GAZA CITY, Gaza — In Gaza, where a blockade enforced by Israel for the last eight years means there is little to buy and nowhere to go, much of a family’s income goes toward building and improving their homes — a space of their own in the most densely populated piece of land on earth, where they can escape the chaos that surrounds them. But all too often that sanctuary is disturbed.
“Forty years of work I put into my house, and I left with the clothes on my back as I was preparing for Iftar [the meal to break the fast during Ramadan],” says Wasfi Hamdan al-Najjar, 58, a farmer whose home was destroyed in Israel’s latest offensive on the small coastal territory.
Operation Protective Edge killed more than 2,100 Palestinians last summer, and left 100,000 Gazans homeless. More than 10,000 homes were completely destroyed. Most Gazans have been unable to rebuild their houses, or even begin to clear the millions of tons of rubble the war left behind.
More from GlobalPost: The world promised billions to rebuild Gaza, but didn't deliver
In October international donors pledged billions of dollars in aid to help rebuild the Strip. Yet almost a year later, only a fraction of that aid has arrived. The slow delivery of aid — which makes it nearly impossible for many to rebuild their homes — is taking its toll on Gazans. The longer these problems go unaddressed, the more likely becomes the prospect of another devastating war, officials say.
Slow aid is bad for Gazans’ health
Slow aid delivery impacts Gazans’ physical health in a number of ways, sometimes directly.
Tens of thousands remain in temporary housing that's often overcrowded and where injuries are common. Injuries are also more likely in the damaged, rubble-filled structures where some families continue to live.

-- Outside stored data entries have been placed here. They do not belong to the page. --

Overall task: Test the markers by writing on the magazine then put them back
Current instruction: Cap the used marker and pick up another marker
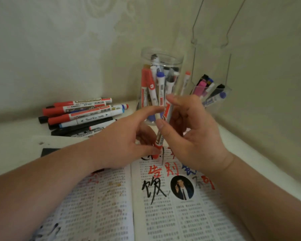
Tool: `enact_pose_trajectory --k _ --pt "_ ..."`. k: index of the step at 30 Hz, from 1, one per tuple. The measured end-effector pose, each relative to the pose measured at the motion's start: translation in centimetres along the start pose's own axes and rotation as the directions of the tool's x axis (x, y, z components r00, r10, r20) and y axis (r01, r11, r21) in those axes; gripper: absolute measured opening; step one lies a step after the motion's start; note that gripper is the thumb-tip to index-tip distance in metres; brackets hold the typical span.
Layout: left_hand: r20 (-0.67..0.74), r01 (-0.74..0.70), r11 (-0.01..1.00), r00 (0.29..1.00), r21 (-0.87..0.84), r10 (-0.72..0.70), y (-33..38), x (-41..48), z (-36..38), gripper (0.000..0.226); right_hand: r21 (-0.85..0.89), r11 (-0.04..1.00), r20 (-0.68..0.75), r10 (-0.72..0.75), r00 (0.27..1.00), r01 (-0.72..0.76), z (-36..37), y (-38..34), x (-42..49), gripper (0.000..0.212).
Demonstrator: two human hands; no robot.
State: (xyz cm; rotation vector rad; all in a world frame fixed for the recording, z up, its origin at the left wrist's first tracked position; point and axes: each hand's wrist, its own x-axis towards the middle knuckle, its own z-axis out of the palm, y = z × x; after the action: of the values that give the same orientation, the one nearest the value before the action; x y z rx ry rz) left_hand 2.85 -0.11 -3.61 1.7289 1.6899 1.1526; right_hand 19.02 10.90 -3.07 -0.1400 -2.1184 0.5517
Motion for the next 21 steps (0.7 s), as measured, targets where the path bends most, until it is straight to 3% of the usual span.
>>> enact_pose_trajectory --k 2,6,11,13,16,18,21 --pt "0.005 0.007 1.0 1.0 0.018 -0.007 0.0 0.1 -0.1 0.09 -0.077 0.996 0.023 -0.047 0.999 0.049 0.0 -0.2 0.1 0.049" --pt "-0.019 -0.044 0.998 0.999 0.046 0.045 0.3 0.1 -0.2 0.082 -0.025 0.998 -0.001 -0.062 0.998 0.062 0.4 -0.8 -0.2 0.048" --pt "-0.112 -0.076 0.996 0.99 0.056 0.081 0.5 0.1 -0.7 0.08 0.199 0.98 -0.303 0.035 0.952 0.028 -2.3 -2.9 5.0 0.05" --pt "-0.118 -0.085 0.993 0.988 0.084 0.095 0.6 0.0 -0.8 0.072 0.12 0.992 -0.419 0.005 0.908 0.05 -4.3 -3.5 9.0 0.047" --pt "-0.082 -0.083 0.99 0.992 0.115 0.093 0.6 0.0 -0.9 0.065 -0.088 0.994 -0.441 -0.097 0.892 0.064 -5.4 -3.3 13.6 0.041" --pt "-0.046 -0.061 0.993 0.997 0.099 0.066 0.5 -0.2 -1.0 0.063 -0.15 0.989 -0.407 -0.068 0.911 0.007 -4.4 -2.4 15.1 0.037" --pt "-0.042 -0.053 0.994 0.997 0.097 0.057 0.2 -0.3 -1.2 0.061 -0.293 0.941 -0.241 0.1 0.965 -0.171 -2.2 -0.3 15.4 0.016"
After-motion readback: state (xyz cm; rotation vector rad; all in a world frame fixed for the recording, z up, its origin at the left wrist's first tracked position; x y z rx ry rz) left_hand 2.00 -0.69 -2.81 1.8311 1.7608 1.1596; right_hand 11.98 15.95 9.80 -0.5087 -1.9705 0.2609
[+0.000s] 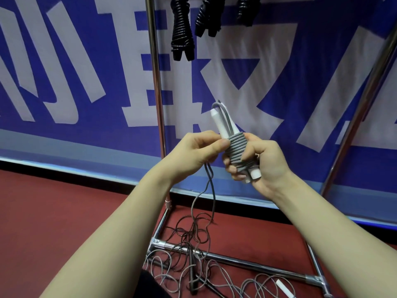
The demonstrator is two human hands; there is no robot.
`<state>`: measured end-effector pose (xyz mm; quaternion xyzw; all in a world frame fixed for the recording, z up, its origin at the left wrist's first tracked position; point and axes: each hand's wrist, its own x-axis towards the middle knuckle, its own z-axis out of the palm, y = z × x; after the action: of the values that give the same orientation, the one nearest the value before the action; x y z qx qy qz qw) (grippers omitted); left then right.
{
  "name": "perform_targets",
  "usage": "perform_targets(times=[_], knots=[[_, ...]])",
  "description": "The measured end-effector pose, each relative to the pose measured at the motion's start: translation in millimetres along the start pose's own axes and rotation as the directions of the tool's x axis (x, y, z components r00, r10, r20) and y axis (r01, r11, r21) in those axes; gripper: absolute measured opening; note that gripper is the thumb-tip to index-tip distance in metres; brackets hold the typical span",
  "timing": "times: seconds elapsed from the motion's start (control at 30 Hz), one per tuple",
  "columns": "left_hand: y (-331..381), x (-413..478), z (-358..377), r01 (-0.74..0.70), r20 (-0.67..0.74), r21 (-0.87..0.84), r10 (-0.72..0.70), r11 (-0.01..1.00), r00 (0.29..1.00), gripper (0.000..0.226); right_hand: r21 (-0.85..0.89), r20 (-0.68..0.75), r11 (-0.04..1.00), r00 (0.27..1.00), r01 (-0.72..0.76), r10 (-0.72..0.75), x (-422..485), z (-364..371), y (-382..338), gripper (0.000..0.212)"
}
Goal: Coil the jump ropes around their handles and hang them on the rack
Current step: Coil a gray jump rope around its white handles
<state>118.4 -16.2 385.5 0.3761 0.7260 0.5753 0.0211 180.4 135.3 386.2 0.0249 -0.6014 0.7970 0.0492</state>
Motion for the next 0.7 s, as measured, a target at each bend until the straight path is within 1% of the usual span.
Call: perform_targets(times=[0.03, 0.17, 0.23, 0.27, 0.3, 0.37, 0.4, 0.43, 0.47, 0.5, 0.53, 0.57, 0.6, 0.63, 0.67, 0.7], knots=[[1.3, -1.0, -0.1, 0.005, 0.005, -0.01, -0.005, 1.0, 1.0, 0.018, 0.014, 0.038, 1.0, 0.999, -0.014, 0.014, -0.4, -1.6, -0.5, 0.058], [2.7, -3.1, 5.3, 0.024, -0.04, -0.072, -0.027, 0.997, 0.999, 0.019, 0.001, 0.09, 0.999, 0.995, -0.038, 0.037, -1.6, -2.4, -2.8, 0.034], [4.1, -2.8, 8.7, 0.03, -0.093, -0.125, -0.042, 0.992, 0.995, 0.022, -0.065, 0.069, 0.998, 0.998, -0.001, 0.006, -0.3, -2.3, -3.8, 0.036], [4.1, -1.9, 9.2, 0.034, -0.132, -0.134, -0.052, 0.99, 0.99, 0.023, -0.096, 0.034, 0.995, 0.999, 0.026, -0.023, 0.7, -3.1, -3.4, 0.038], [3.9, -0.6, 9.2, 0.038, -0.173, -0.139, -0.062, 0.99, 0.983, 0.023, -0.137, -0.012, 0.989, 0.998, 0.063, -0.066, 1.9, -4.3, -2.4, 0.035], [1.5, 2.3, 8.4, 0.044, -0.25, -0.154, -0.082, 0.987, 0.965, 0.022, -0.303, -0.054, 0.938, 0.98, 0.166, -0.191, 3.8, -4.6, -1.8, 0.015], [0.0, 3.6, 8.3, 0.046, -0.282, -0.158, -0.09, 0.986, 0.955, 0.022, -0.396, -0.046, 0.894, 0.968, 0.208, -0.246, 4.0, -5.6, -1.0, 0.014], [-0.9, 4.4, 9.2, 0.05, -0.304, -0.157, -0.097, 0.986, 0.948, 0.023, -0.481, -0.029, 0.843, 0.957, 0.24, -0.289, 4.1, -6.5, 0.5, 0.023], [-0.8, 4.4, 10.8, 0.057, -0.316, -0.155, -0.104, 0.986, 0.943, 0.023, -0.573, -0.008, 0.776, 0.945, 0.264, -0.327, 2.9, -6.8, 1.3, 0.038], [0.3, 4.2, 13.3, 0.062, -0.323, -0.157, -0.111, 0.986, 0.94, 0.023, -0.683, 0.017, 0.676, 0.93, 0.278, -0.366, 0.7, -5.4, 0.9, 0.057], [1.4, 4.1, 16.0, 0.067, -0.33, -0.168, -0.12, 0.984, 0.936, 0.023, -0.798, 0.058, 0.536, 0.921, 0.275, -0.386, -1.3, -3.1, 0.9, 0.073], [2.2, 4.4, 19.0, 0.075, -0.341, -0.186, -0.136, 0.98, 0.93, 0.024, -0.889, 0.102, 0.376, 0.915, 0.259, -0.39, -2.0, -1.0, 2.5, 0.082], [2.8, 4.9, 21.7, 0.085, -0.357, -0.208, -0.157, 0.974, 0.921, 0.026, -0.945, 0.133, 0.228, 0.911, 0.236, -0.391, -1.8, 0.6, 5.6, 0.085], [3.4, 5.4, 24.2, 0.095, -0.374, -0.23, -0.178, 0.969, 0.91, 0.028, -0.971, 0.139, 0.12, 0.901, 0.205, -0.41, -0.2, 2.0, 8.5, 0.085], [4.2, 5.7, 26.5, 0.102, -0.389, -0.245, -0.194, 0.964, 0.9, 0.03, -0.984, 0.122, 0.065, 0.886, 0.169, -0.447, 2.0, 3.1, 11.0, 0.083], [4.8, 5.9, 28.5, 0.107, -0.402, -0.251, -0.205, 0.962, 0.892, 0.031, -0.99, 0.095, 0.044, 0.867, 0.133, -0.49, 3.9, 3.5, 12.8, 0.08]])
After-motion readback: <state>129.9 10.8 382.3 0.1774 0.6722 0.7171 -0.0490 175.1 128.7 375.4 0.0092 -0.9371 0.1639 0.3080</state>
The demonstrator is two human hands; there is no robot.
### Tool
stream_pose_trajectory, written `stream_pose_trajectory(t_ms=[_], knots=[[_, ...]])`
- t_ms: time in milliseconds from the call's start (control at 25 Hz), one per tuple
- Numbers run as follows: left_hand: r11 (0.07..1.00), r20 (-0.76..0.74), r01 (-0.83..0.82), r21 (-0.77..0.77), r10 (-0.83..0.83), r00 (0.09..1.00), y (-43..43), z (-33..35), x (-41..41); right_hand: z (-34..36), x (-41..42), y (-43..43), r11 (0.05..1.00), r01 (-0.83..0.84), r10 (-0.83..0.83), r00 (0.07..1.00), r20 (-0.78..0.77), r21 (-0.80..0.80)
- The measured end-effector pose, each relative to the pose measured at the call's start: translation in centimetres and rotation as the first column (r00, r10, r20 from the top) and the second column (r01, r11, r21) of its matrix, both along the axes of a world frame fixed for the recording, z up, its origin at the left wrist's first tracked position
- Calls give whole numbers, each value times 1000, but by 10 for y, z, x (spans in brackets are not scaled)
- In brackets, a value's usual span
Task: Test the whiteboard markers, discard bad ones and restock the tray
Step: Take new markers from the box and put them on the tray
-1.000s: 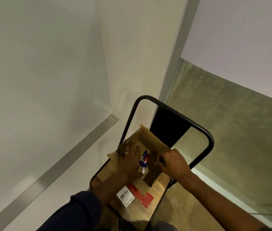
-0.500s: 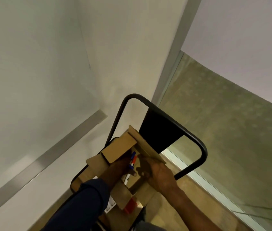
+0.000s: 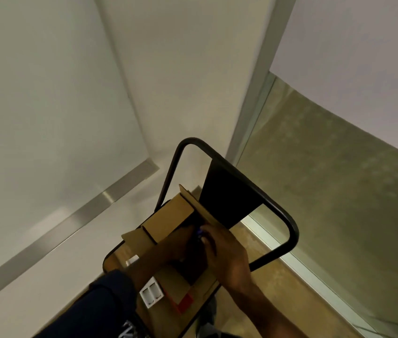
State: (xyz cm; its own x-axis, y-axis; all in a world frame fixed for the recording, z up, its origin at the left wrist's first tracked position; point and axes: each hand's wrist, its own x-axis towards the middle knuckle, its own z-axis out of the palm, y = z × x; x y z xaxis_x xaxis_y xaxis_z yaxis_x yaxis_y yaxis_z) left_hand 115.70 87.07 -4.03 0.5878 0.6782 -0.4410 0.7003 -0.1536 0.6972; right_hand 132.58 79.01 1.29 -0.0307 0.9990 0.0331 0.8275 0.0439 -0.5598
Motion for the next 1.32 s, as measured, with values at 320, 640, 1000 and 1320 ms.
stream_pose_trajectory(t_ms=[320,640,1000,1320], knots=[[900,332,-436,9,409,850,-10,120,-35,-3,0,10,997,41,-38,998,-48,68],[600,154,-783,163,769,621,-59,123,-65,-3,4,8,983,-65,72,997,34,-171],[736,-3,-551,394,600,800,-66,89,-53,8,-2,38,950,-227,273,938,216,-213],[774,-55,-505,382,565,823,-93,71,-60,-13,41,27,978,198,-204,970,133,60]])
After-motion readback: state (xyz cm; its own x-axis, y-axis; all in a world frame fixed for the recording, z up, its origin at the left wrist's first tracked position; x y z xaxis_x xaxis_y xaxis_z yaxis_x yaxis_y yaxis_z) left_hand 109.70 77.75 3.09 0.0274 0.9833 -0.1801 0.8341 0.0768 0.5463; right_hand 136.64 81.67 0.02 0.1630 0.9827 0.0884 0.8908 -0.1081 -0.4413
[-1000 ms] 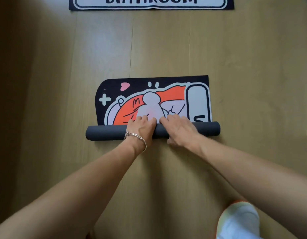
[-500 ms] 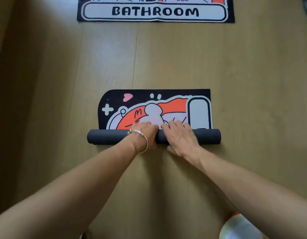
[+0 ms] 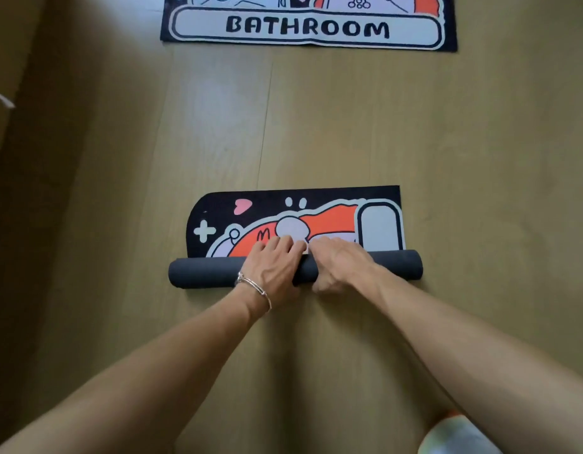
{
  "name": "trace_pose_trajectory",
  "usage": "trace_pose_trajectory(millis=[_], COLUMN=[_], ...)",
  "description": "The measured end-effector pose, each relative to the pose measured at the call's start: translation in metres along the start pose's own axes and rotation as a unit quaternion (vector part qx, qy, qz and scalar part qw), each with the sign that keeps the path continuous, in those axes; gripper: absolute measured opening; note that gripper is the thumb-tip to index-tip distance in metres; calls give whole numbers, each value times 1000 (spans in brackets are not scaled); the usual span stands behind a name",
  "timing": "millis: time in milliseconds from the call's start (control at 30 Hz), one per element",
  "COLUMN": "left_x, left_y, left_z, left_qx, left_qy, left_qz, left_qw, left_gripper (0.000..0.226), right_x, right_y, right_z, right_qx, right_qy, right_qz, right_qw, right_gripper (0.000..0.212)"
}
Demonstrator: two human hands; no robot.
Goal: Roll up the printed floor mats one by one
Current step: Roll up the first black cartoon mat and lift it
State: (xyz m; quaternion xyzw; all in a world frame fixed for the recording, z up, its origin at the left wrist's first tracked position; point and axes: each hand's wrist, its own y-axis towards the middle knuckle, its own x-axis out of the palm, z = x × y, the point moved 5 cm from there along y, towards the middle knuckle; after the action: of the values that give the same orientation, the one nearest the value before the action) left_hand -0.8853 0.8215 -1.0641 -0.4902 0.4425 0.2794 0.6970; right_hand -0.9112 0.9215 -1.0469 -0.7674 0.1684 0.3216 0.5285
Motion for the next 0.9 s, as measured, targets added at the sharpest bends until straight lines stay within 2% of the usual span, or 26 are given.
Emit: trace_pose_trajectory(millis=[67,200,267,333,400,533,600,667,733,800,900], left_x=[-2,-6,-9,-8,-7,-11,-13,-10,-5,-5,-11], left_y=[1,13,11,5,4,17,14,7,3,6,17], left_z=[-1,-7,-4,2,3,-7,-6,-2,-3,-6,-10], left_qx=[-23,-37,-14,16,6,-25,-7,16,10,-3,-13], left_qy=[-23,-76,-34,19,6,-89,-63,-10,-2,-49,-100], left_qz=[-12,-68,-44,10,12,-83,-61,-9,18,-4,-40], left_qw=[999,994,998,1000,1000,992,996,1000,1000,999,994], left_gripper=[44,42,44,44,42,48,49,51,52,51,51], right_x=[-3,6,7,2,-4,0,3,1,-3,-4,0], right_y=[1,-2,-1,3,9,10,9,11,13,12,6], right_z=[0,-1,1,3,3,-4,-4,-4,-3,-3,-4], right_qx=[-9,-51,-38,-6,-1,-41,-35,-26,-16,-25,-44], right_qy=[-3,-114,-98,-34,-29,-101,-101,-80,-54,-68,-131], right_qz=[-4,98,69,0,-34,26,39,6,-23,-2,101], right_qw=[1000,987,992,999,999,994,994,996,998,997,985], right_gripper=[44,54,53,50,46,53,53,53,53,53,52])
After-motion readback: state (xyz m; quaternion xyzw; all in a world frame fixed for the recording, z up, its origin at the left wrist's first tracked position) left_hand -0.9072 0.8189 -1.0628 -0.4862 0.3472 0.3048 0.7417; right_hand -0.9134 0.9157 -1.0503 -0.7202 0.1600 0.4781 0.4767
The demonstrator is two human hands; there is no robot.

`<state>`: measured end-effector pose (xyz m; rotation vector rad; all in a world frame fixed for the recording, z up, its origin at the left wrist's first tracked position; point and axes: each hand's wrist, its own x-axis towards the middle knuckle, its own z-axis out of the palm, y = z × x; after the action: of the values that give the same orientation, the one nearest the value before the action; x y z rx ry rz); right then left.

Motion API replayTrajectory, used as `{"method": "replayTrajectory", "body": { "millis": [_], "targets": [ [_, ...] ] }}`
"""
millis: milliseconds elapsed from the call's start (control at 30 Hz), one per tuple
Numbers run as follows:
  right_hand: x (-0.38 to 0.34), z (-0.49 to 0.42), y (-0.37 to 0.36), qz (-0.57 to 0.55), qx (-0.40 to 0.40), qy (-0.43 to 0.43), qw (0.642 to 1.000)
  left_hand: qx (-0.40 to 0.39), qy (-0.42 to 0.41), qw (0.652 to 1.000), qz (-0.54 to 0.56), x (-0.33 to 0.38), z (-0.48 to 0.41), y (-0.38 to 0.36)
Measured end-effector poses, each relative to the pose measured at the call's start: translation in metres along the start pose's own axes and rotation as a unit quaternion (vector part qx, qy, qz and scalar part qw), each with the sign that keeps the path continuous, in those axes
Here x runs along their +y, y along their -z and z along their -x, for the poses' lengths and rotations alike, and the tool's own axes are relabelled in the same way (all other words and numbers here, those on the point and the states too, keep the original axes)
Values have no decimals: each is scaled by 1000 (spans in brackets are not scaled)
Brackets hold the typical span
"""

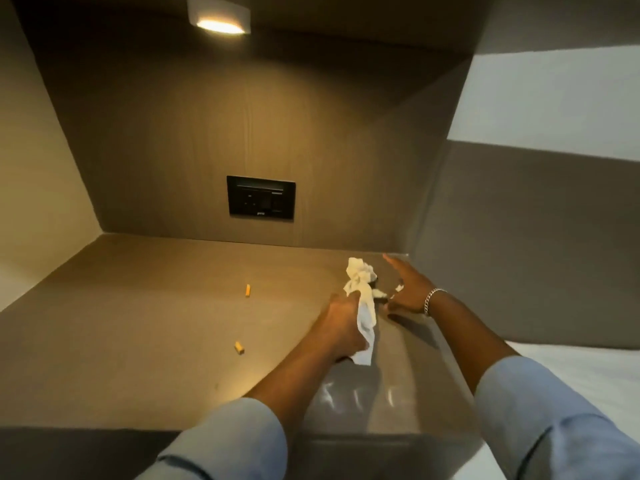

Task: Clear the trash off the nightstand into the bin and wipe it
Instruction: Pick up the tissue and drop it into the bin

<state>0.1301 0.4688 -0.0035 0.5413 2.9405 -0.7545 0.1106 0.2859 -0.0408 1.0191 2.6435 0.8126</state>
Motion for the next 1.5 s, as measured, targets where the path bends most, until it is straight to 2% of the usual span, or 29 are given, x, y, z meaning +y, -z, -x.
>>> {"method": "replayTrajectory", "body": {
  "millis": [100,167,200,267,367,467,567,667,733,833,967,1100,1167,1267,1400,1500],
  "targets": [
    [-19,-37,-6,74,-89,74,991,27,42,997,55,-11,-30,-6],
    [-34,-45,-16,142,-140,90,976,61,89,987,121,-18,-39,-7],
    [-39,-45,-23,166,-130,94,973,80,110,979,154,-19,-39,-6],
    [-44,-38,-40,158,-56,101,981,97,146,955,239,-21,-35,-5],
    [-48,-5,-56,-17,42,95,994,99,210,886,401,-22,-21,2],
    [-52,48,-57,-231,124,88,961,102,196,809,545,-7,12,16],
    [-56,120,-54,-309,153,90,934,90,138,788,593,19,69,24],
    [-49,200,-61,-350,122,76,926,73,119,774,618,31,129,8],
    [-36,243,-77,-339,123,75,930,44,110,762,637,29,165,-19],
    [2,294,-129,-340,122,19,932,12,129,780,613,18,217,-85],
    [65,322,-242,-322,111,-116,933,-43,253,819,514,-13,254,-195],
    [132,315,-355,-328,106,-235,909,-78,357,819,443,-56,257,-304],
    [168,304,-405,-335,100,-276,896,-96,378,830,398,-79,254,-357],
    [209,288,-464,-344,77,-289,890,-112,388,830,386,-104,250,-414],
    [239,286,-491,-353,33,-313,881,-145,379,809,425,-117,257,-433],
    [229,292,-461,-389,38,-336,857,-139,382,813,417,-107,262,-393]
  ]
}}
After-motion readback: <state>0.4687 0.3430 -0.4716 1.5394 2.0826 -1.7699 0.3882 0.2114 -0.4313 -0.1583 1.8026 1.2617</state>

Doctors Without Borders (MSF) has seen a dramatic spike in the number of burn victims, for example, related to heating and cooking accidents in damaged or temporary housing. Some 80 percent of MSF’s patients right now are burn victims, half of them under five years old. The organization has launched a burn awareness campaign in response.
On top of the difficulties resulting from Israel's blockade on Gaza, such as medicine and equipment shortages, much of Gaza’s medical infrastructure was damaged during last year's conflict and has yet to be repaired. Seventeen hospitals, 56 primary healthcare facilities, and 45 ambulances were damaged or destroyed. The total loss to Gaza’s healthcare system is estimated at $50 million.
In those hospitals that are running, fuel shortages combined with power grid damage force doctors to postpone vital surgeries. Power cuts and surges severely damage medical machinery.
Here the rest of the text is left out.